But security sources tell me that about 102 systems at Andhra Pradesh police, Indian banks, manufacturing companies, research labs, colleges, fast-moving consumer goods companies, chartered accountants and in the hospitality industry were impacted.
And independent research by Quick Heal Technologies, a cybersecurity firm, shows that about 48,000 computers in India were infected with the ransomware WannaCry, with most incidents in West Bengal.
Many affected organizations and their managed service partners responded well to the ransomware outbreak, says the senior practitioner of a managed security service provider for large enterprises. Requesting anonymity, he reports that most of the firm's partners took action based on alerts and advisories from CERT and other sources.
"As we analyzed it wasn't a multi-vector attack, it was easy to provide updates and patches on the customer environment," he says.
India's Quick Response to WannaCry
It was good to see India's government agencies as well as organizations in various business sectors respond quickly to the ransomware outbreak. Hopefully, this is a sign of things to come.
For example, for the first time in CERT-In's history, it issued a red alert and offered a detailed webcast about how protect systems and handle the crisis. (See: Ransomware: Will CERT-In Advisory Help Mitigate Risks?)
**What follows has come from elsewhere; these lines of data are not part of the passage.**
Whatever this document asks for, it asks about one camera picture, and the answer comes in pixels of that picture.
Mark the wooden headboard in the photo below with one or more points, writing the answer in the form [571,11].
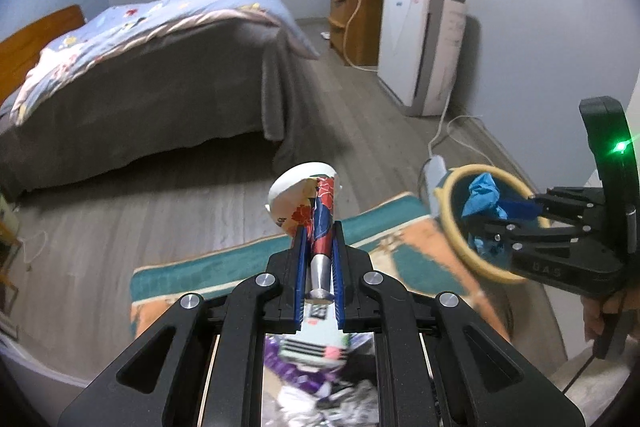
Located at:
[35,37]

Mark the blue paper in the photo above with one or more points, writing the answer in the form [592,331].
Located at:
[482,197]

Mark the crumpled silver foil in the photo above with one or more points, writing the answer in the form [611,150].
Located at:
[345,407]

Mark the wooden cabinet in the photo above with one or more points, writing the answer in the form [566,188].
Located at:
[367,27]

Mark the person's right hand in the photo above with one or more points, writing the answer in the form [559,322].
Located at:
[592,317]

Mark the teal bin with yellow rim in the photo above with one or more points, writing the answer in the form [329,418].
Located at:
[452,202]

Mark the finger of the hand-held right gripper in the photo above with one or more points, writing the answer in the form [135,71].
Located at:
[570,204]
[530,234]

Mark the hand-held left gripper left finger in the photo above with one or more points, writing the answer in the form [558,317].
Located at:
[300,277]

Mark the teal and orange patterned rug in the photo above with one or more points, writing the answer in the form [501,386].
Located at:
[400,237]

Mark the blue floral quilt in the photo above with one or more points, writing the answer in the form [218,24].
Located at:
[165,22]

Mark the grey power strip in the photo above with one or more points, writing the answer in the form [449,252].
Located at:
[434,179]

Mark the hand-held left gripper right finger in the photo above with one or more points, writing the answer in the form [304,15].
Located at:
[338,277]

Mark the beige fuzzy cloth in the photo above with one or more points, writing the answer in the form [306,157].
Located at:
[590,392]

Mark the purple wrapper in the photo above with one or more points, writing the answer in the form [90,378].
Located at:
[280,364]

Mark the bed with floral duvet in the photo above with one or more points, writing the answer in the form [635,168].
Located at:
[165,107]

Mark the white striped packet box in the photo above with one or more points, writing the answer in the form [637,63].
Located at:
[315,342]

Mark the white air purifier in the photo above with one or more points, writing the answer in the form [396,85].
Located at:
[415,47]

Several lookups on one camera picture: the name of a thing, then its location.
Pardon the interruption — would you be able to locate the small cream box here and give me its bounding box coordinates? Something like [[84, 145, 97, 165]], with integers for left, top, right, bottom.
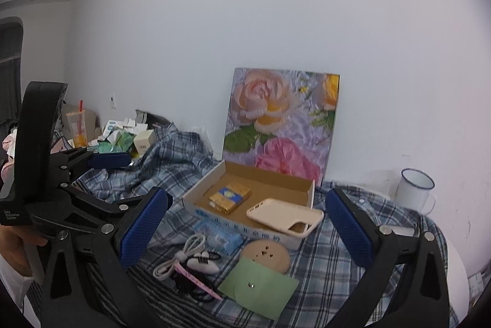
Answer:
[[133, 129, 157, 156]]

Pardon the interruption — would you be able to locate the white braided cable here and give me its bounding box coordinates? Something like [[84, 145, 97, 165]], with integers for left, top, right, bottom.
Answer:
[[153, 234, 208, 280]]

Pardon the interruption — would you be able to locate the clear plastic bag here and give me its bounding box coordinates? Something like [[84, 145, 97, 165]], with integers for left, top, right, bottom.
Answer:
[[192, 126, 212, 153]]

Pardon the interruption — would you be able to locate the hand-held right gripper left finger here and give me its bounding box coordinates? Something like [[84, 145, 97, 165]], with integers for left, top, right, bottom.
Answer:
[[40, 187, 174, 328]]

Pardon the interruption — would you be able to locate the cardboard box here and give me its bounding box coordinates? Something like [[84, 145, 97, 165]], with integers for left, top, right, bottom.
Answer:
[[182, 160, 316, 251]]

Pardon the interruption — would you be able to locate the drink cup with red straw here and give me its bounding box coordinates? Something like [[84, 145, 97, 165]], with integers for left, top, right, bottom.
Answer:
[[65, 100, 90, 148]]

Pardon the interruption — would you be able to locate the white enamel mug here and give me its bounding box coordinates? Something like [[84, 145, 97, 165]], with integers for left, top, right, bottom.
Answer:
[[395, 168, 437, 215]]

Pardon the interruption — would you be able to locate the person's left forearm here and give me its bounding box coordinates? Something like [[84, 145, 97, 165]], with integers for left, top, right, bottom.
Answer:
[[0, 257, 42, 328]]

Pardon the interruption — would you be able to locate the beige phone case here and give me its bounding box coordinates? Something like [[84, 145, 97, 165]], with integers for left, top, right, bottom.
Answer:
[[246, 198, 325, 237]]

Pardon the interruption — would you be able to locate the grey printed box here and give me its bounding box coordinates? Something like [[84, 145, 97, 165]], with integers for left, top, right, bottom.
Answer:
[[136, 109, 171, 129]]

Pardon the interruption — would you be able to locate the floral painting board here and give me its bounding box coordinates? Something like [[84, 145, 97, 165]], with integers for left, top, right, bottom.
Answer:
[[222, 68, 340, 187]]

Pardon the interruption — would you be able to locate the brown cardboard carton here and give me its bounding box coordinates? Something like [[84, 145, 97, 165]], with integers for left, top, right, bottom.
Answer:
[[63, 103, 101, 146]]

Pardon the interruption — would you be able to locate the blue clear tissue packet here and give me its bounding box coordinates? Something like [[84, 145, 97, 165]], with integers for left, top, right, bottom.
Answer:
[[192, 219, 246, 256]]

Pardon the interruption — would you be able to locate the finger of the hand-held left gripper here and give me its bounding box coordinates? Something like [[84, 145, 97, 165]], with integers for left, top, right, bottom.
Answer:
[[33, 184, 156, 240], [50, 149, 132, 175]]

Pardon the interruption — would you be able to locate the green tissue pack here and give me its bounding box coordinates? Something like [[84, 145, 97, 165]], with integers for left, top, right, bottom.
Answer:
[[98, 130, 135, 156]]

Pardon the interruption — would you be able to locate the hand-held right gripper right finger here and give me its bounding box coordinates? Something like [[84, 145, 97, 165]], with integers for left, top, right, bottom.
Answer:
[[325, 187, 449, 328]]

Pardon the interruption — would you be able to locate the blue plaid shirt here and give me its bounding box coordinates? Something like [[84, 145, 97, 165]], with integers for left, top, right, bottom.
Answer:
[[73, 123, 461, 328]]

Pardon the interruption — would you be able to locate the yellow blue cigarette pack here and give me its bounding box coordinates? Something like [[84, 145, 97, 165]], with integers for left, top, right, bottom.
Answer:
[[208, 183, 253, 215]]

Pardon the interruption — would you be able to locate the person's left hand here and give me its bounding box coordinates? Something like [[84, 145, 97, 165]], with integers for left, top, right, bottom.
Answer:
[[0, 225, 49, 277]]

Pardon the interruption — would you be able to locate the green paper envelope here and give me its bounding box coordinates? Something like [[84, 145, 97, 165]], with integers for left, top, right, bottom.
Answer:
[[218, 257, 300, 321]]

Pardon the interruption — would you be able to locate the grey curtain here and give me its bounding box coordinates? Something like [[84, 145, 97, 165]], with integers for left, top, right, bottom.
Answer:
[[0, 17, 24, 122]]

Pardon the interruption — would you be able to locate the round beige silicone pouch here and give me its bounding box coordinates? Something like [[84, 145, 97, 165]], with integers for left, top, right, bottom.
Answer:
[[241, 239, 291, 275]]

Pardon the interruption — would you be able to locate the white box with blue circle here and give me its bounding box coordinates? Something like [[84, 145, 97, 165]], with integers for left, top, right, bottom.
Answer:
[[103, 120, 123, 137]]

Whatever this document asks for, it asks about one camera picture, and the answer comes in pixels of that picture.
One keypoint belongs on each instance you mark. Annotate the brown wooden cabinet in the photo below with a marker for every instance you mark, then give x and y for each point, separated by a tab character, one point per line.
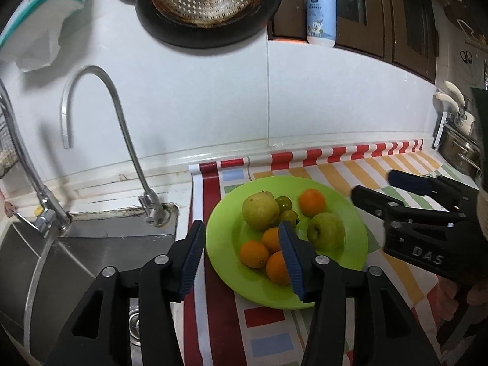
381	26

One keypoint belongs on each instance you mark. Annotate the colourful striped tablecloth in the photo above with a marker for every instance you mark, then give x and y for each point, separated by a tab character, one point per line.
267	335

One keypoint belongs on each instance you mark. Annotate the white pump bottle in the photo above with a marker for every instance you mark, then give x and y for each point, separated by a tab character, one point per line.
322	15

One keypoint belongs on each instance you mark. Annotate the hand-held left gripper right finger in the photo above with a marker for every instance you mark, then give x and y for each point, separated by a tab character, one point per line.
291	263

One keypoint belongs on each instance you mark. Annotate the lime green plate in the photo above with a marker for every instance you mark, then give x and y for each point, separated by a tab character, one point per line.
228	263

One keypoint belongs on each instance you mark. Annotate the stainless steel sink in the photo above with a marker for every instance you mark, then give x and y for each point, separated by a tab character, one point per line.
95	244

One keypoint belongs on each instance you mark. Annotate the black scissors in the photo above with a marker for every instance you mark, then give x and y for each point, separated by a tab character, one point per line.
466	56

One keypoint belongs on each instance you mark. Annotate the white plastic rack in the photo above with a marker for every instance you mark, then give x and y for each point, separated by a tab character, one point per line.
440	129

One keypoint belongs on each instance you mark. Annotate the blue white tissue pack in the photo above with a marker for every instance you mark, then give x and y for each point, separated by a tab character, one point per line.
42	15

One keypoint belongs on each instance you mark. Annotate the large orange with stem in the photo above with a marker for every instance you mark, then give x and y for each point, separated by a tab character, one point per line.
277	268

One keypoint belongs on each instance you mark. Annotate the green apple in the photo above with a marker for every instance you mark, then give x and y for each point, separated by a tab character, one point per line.
326	231

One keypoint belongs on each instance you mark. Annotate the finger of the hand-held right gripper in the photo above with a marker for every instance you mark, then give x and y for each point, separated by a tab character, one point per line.
408	182
371	202

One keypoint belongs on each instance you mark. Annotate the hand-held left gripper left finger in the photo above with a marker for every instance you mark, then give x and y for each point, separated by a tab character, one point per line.
190	259

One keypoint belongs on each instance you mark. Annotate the steel gooseneck faucet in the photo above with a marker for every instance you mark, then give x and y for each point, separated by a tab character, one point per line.
152	209

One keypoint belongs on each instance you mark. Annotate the yellow-green pear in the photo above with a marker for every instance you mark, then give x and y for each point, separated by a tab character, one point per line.
261	210

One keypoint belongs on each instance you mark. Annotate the dark green board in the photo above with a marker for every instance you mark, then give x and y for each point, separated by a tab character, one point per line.
480	103

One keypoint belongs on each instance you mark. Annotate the small green persimmon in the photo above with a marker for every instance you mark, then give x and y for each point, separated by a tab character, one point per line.
288	217
284	202

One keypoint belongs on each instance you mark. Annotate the steel pot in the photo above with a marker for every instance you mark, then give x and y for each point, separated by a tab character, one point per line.
459	148

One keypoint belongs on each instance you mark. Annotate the steel sink mixer faucet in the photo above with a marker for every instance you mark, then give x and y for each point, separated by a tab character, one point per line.
45	207

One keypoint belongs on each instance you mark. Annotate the black round pan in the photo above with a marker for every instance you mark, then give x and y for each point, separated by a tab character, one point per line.
206	40
"We reached out to all customers across Asia Pacific and deployed additional resources and bandwidth in patching systems as required and upgrading Windows in a phased manner - all done over the weekend," the managed service partner says.
In addition, DSCI, RBI, Kerala Police and MeitY issued timely advisories on the ransomware and action to take. Plus, the Reserve Bank of India directed all banks to not operate on their networks ATM machines running Windows XP - many of the over 200,000 ATMs in the country run on that operating system - unless they are patched for the vulnerability (see: Wannacry Outbreak, Microsoft Issues Emergency XP Patch ).
No security incident in memory has triggered so much prompt action. And that's a good sign.
Where Does the Road End?
Sahir Hidayatullah, CEO of SmokeScreen, points out that while the reponse to WannaCry was encouraging, India still has lots of work to do when it comes to cybersecurity.
"While all the press put the limelight on this attack and how it spread, no one's talking about how this might have been used in the past two months since it was uncovered to gain unauthorized access to some of these networks, which the attacks demonstrate were vulnerable," he says.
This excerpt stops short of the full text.